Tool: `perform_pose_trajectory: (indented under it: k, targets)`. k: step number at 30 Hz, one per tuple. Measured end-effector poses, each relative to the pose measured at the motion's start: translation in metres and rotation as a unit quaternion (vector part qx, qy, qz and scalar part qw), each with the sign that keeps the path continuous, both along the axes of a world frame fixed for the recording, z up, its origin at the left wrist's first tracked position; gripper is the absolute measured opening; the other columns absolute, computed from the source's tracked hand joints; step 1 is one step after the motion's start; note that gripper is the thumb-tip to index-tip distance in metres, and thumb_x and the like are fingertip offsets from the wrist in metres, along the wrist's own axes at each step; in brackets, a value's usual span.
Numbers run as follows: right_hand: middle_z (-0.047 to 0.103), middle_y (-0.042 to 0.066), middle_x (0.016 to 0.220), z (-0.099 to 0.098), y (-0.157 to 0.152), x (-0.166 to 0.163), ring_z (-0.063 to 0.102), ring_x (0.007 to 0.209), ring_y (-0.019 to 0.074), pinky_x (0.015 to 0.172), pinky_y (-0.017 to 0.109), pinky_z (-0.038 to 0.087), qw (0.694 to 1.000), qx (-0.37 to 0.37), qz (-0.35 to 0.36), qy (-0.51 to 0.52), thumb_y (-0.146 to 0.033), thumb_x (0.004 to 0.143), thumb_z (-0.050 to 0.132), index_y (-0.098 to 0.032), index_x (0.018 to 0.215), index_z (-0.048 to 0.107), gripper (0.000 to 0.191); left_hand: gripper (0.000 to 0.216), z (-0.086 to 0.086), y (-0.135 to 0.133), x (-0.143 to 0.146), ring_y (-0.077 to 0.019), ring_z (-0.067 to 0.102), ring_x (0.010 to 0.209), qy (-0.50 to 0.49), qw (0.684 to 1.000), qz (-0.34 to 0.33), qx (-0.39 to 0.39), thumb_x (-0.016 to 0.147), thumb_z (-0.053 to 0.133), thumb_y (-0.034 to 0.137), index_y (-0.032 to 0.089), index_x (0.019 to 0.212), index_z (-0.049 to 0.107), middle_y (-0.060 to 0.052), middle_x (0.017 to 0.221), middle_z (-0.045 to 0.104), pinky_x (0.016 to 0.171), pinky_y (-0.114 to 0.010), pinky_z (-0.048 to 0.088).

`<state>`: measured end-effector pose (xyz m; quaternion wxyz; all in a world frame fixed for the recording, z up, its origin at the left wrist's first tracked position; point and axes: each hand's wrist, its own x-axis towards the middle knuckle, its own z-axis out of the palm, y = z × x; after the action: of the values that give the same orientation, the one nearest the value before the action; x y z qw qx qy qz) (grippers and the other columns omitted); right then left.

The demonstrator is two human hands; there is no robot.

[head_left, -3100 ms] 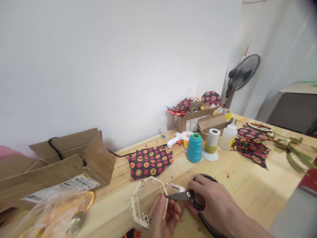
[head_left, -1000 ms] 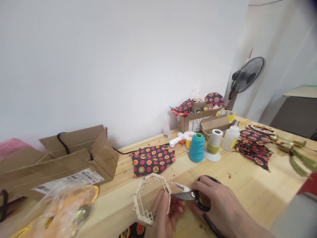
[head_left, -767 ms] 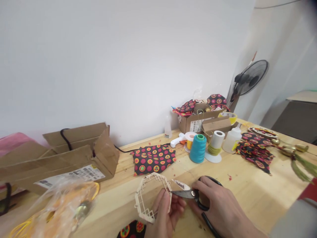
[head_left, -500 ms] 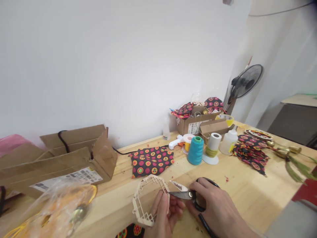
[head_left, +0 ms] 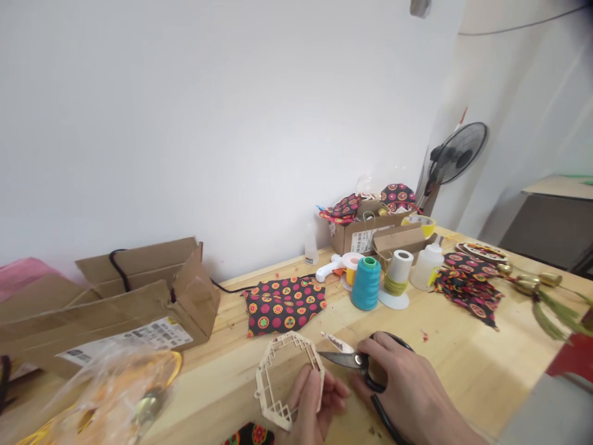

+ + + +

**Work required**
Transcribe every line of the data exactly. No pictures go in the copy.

**Exercise solution**
Tool: `perform_pose_trajectory: (indented under it: k, targets)`. k: step number at 30 Hz, one per tuple. Measured end-effector poses, each relative to the pose measured at the motion's start: translation in metres and rotation as a unit quaternion (vector part qx, qy, qz and scalar part qw), each with the sign that keeps the path continuous, both along the axes of a world frame fixed for the recording, z up, its origin at the left wrist's first tracked position; gripper is the absolute measured opening; the other columns absolute, computed from the source's tracked hand joints; step 1 is one step after the motion's start; note that gripper is the thumb-tip to index-tip distance in metres, and thumb_x and the like are fingertip offsets from the wrist in metres, along the wrist's own axes at each step; in brackets, a value's usual span.
Numbers run as follows: right_hand: middle_z (-0.047 to 0.103), middle_y (-0.042 to 0.066), middle_x (0.016 to 0.220), z (-0.099 to 0.098), y (-0.157 to 0.152), x (-0.166 to 0.163), ring_z (-0.063 to 0.102), ring_x (0.007 to 0.209), ring_y (-0.019 to 0.074), pinky_x (0.015 to 0.172), pinky_y (-0.017 to 0.109), pinky_z (-0.038 to 0.087), qw (0.694 to 1.000), qx (-0.37 to 0.37), qz (-0.35 to 0.36), qy (-0.51 to 0.52), thumb_y (-0.146 to 0.033), thumb_x (0.004 to 0.143), thumb_z (-0.050 to 0.132), index_y (-0.098 to 0.032), index_x (0.018 to 0.215), index_z (-0.048 to 0.107), gripper (0.000 to 0.191); left_hand: gripper (0.000 to 0.216), z (-0.086 to 0.086), y (-0.135 to 0.133), x (-0.143 to 0.146), ring_y (-0.077 to 0.019), ring_z (-0.067 to 0.102), ring_x (0.010 to 0.209), qy (-0.50 to 0.49), qw (0.684 to 1.000), qz (-0.34 to 0.33), qx (-0.39 to 0.39), thumb_x (-0.016 to 0.147), thumb_z (-0.053 to 0.133), thumb_y (-0.034 to 0.137), index_y (-0.032 to 0.089), index_x (0.019 to 0.212), index_z (-0.049 to 0.107), middle_y (-0.060 to 0.052), middle_x (0.017 to 0.221), middle_z (-0.045 to 0.104), pinky_x (0.016 to 0.171), pinky_y (-0.114 to 0.010), pinky_z (-0.048 to 0.088).

`<state>`: measured end-effector pose (xyz m; quaternion wxyz; all in a world frame fixed for the recording, z up, its origin at the left wrist's first tracked position; point and axes: each hand's wrist, its own x-axis towards the middle knuckle, its own z-axis out of the palm, y = z × x; after the action: of the values that give the same orientation, the one nearest the value before the action; x y z qw qx qy qz) (grippers and the other columns omitted); right then left.

The demonstrator is two human hands; there is no robot.

[head_left, -3100 ms] 
[head_left, -1000 ms] 
[head_left, -767 ms] 
[head_left, -500 ms] 
[head_left, +0 ms] 

Nothing else is needed for this exercise.